## What to do
Find and copy each line of the records where the string "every" shows up.

## Entries shown

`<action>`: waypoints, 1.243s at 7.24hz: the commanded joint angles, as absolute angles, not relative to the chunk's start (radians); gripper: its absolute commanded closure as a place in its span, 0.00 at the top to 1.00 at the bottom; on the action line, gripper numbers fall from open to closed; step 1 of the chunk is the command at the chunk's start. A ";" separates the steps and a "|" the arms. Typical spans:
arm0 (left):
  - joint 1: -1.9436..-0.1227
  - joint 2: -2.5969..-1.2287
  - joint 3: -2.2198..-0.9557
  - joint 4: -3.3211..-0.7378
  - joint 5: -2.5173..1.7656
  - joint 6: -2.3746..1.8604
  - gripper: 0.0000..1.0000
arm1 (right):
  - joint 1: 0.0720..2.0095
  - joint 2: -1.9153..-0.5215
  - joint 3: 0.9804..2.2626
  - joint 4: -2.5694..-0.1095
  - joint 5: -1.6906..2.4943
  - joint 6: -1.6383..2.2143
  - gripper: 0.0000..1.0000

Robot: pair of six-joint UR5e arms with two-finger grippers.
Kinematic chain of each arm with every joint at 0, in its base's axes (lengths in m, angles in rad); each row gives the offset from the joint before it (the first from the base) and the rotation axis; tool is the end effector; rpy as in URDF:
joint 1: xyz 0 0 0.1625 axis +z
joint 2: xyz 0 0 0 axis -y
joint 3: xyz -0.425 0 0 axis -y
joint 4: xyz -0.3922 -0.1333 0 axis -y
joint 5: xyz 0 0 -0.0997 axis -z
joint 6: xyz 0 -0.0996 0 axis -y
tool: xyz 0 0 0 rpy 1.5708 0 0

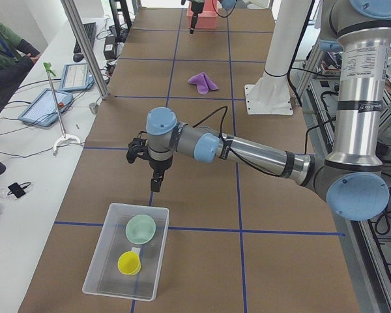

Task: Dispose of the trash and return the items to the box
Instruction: 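Reach the right gripper to the purple cloth and pinch it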

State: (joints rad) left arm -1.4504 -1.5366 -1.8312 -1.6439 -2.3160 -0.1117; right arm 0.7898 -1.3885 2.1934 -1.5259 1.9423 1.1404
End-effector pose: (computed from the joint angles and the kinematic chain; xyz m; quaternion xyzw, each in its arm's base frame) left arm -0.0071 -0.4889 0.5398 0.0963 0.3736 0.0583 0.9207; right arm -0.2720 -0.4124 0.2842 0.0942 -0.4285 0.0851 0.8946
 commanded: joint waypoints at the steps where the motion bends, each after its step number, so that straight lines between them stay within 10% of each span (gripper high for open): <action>1: -1.485 -1.483 -1.827 -1.635 -2.318 0.017 0.99 | 0.547 -1.176 2.174 -1.701 1.731 1.340 1.00; 7: -1.489 -1.465 -1.821 -1.638 -2.318 0.017 0.99 | 0.355 -1.014 1.911 -1.721 1.491 1.450 0.89; 8: -1.489 -1.465 -1.821 -1.638 -2.318 0.017 0.99 | 0.342 -1.015 1.913 -1.721 1.479 1.453 0.70; 9: -1.489 -1.465 -1.821 -1.638 -2.318 0.017 0.99 | 0.341 -1.015 1.913 -1.720 1.480 1.451 0.27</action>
State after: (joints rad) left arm -1.4896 -1.4654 -1.8209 -1.6382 -2.3179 0.0169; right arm 0.3502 -1.0148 1.9147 -1.7208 1.4879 1.4509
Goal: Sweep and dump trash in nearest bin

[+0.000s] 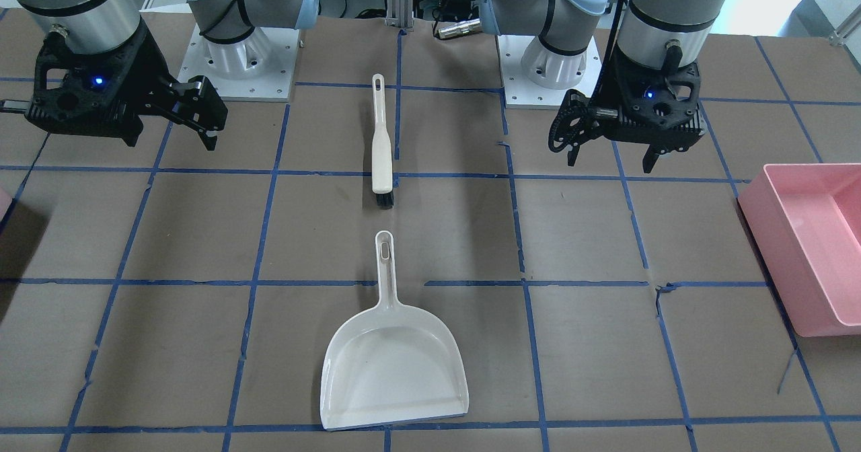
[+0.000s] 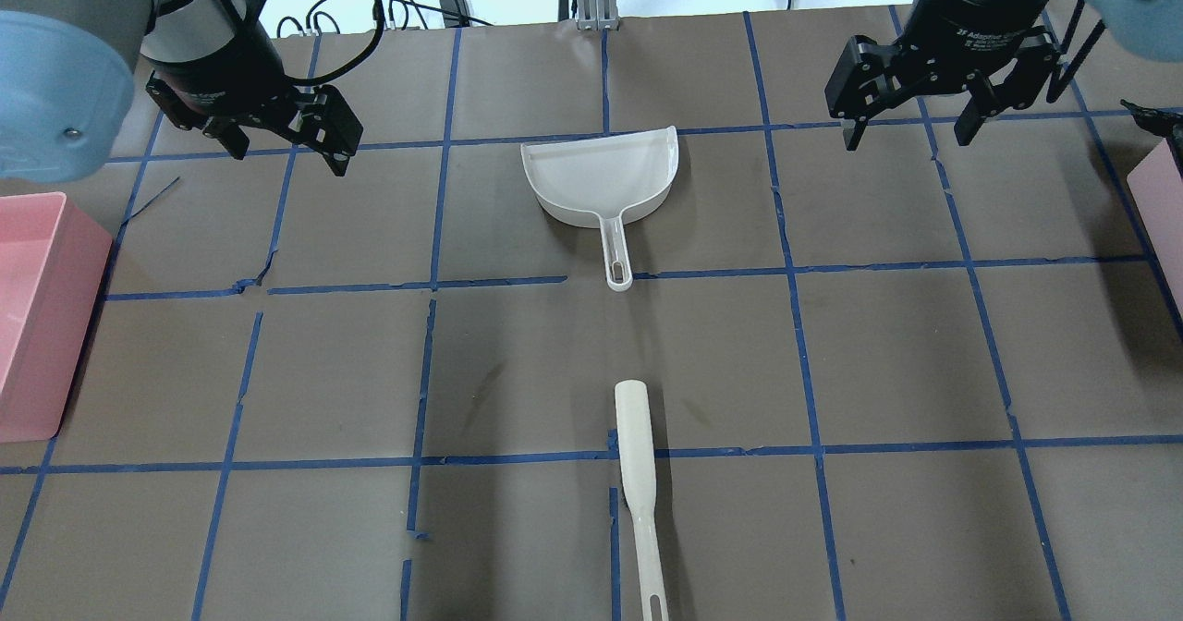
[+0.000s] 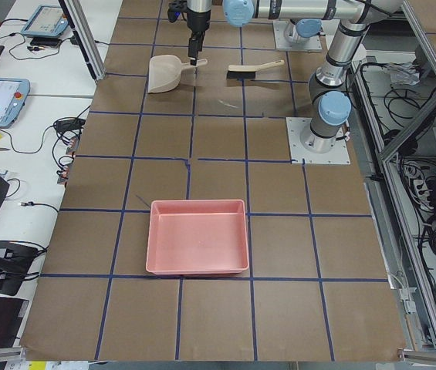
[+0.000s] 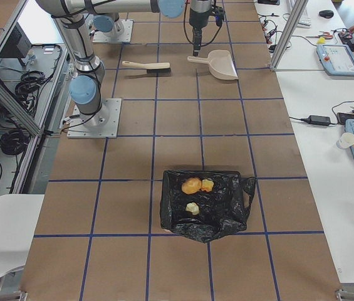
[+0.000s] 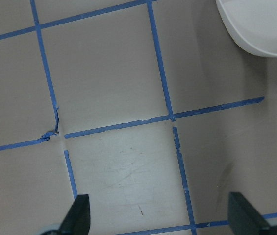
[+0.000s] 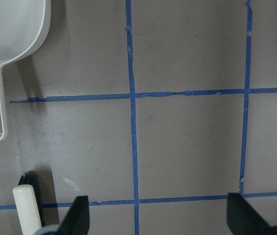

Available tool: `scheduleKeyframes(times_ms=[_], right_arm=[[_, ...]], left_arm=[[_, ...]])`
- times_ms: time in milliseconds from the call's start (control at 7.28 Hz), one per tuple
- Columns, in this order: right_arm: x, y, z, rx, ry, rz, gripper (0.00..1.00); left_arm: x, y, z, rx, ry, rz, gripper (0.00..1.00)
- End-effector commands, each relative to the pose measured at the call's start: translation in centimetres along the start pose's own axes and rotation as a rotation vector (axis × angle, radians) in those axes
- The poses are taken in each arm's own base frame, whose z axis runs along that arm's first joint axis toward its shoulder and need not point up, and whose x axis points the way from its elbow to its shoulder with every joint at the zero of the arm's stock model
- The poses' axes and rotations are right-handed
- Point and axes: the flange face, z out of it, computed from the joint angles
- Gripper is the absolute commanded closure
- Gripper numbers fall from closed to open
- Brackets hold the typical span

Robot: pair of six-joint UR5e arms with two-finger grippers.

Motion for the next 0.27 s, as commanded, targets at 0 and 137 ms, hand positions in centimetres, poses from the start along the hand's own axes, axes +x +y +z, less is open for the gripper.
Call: scheduleKeyframes(times_ms=[0, 137], right_arm=[[0.00, 0.06, -0.02, 0.001, 0.000, -0.003, 0.00], [0.00, 0.06, -0.02, 0.001, 0.000, -0.003, 0.00]], left_arm=[[-0.12, 0.02, 0.08, -0.002, -0.004, -0.001, 0.00], [-0.08, 0.05, 0.21, -0.003, -0.002, 0.000, 0.00]])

## Answer to this task
Kinematic chain of each arm with every joint at 0, in its base's axes (lengths in m, angles in rad); each row gives the offset from the joint before it (the first from the base) and the rotation axis; tool is the end effector; rpy as in URDF:
- The poses are taken in each arm's own base frame, whose z axis runs along that arm's first joint axis toward its shoulder and need not point up, and whose x axis points the way from its elbow to its shoulder with every joint at the zero of the arm's stock model

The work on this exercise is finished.